The engineering sector is perhaps not best know for high dividend yields, but BAE Systems (LSE: BA) (NASDAQOTH:BAESY) looks set to reward its shareholders with a yield of 5.1% this year.
And if the pundits have it right, we should see that rising to 5.3% next year and to 5.5% in 2016.
Dividend cover is important, too — we’ve had too many examples of companies forced to cut their dividends when their earnings don’t come up to par. But there looks to be no problem there with BAE, whose dividend should be almost twice covered by earnings.
Earnings paused
Those earnings are key to reliable dividends, and though there’s a 5% drop expected this year (largely due to cutbacks in defence spending), analysts are predicting a return to slow but steady growth in EPS from next year.
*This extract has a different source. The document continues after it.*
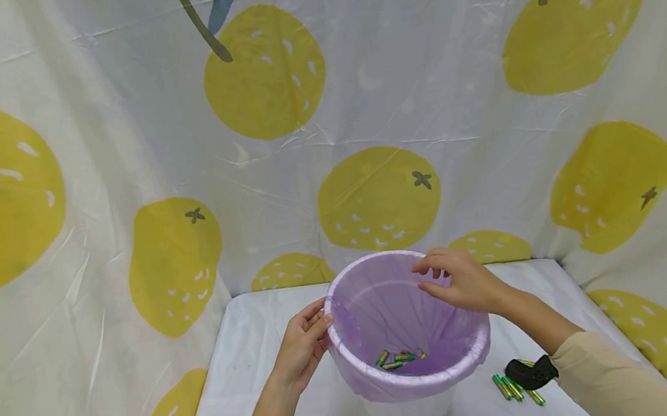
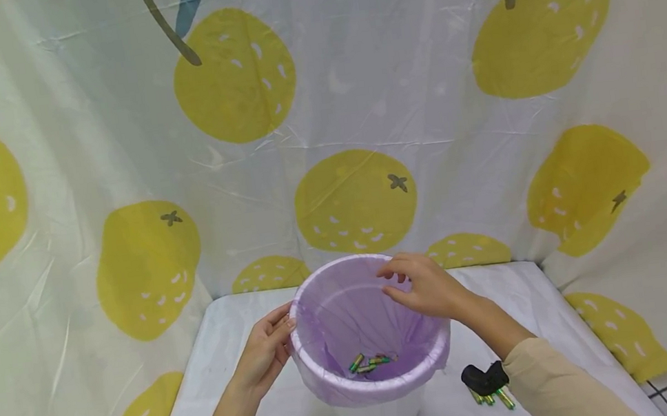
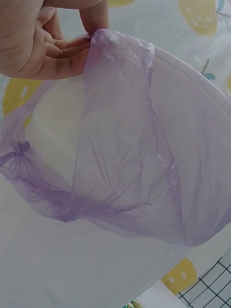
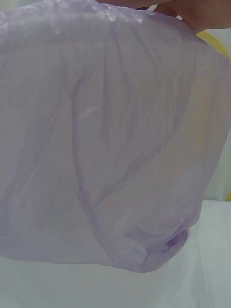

At today’s price of 404p, the valuation of the shares is by no means stretched. Forecasts for 2014 suggest a forward P/E of only 10, compared to a current FTSE 100 forward average of 17. And that looks set to drop as low as 9.5 by 2016.
It’s true that the consensus for earnings has slipped back a little over the past 12 months, with a forecast for 42.3p a year ago dropping to the current 39.8p. But the dividend forecast has remained stable — from 20.8p a year ago to 20.6p today.
The tipsters are divided
The range of individual recommendations is pretty evenly spread too, which does surprise me a little. While we have seven analysts with Strong Buy or Buy recommendations, there are five putting out Strong Sell or Sell vibes — and we have six sticking with Hold.
I’m guessing that we’re seeing a split between those who see the shares as undervalued on current fundamentals, and those who fear a prolonged slowdown in the defence and aerospace markets.
The professionals in the City, however, do seem to have a much shorter horizon than the typical Foolish investor, and in the long term it just has to be a growth industry. I’m looking at 20 years or more myself, and on that timescale I can only see BAE shares as cheap.
Time to buy?
I added BAE to the Fool’s Beginners’ Portfolio back in October 2012 at a price of 332p, so we’re nearly 20% up since then — 28% including dividends. We were considerably further ahead late last year, but the BAE share price has fallen back over the past six months.
But for me, that’s a sign that we should consider topping up!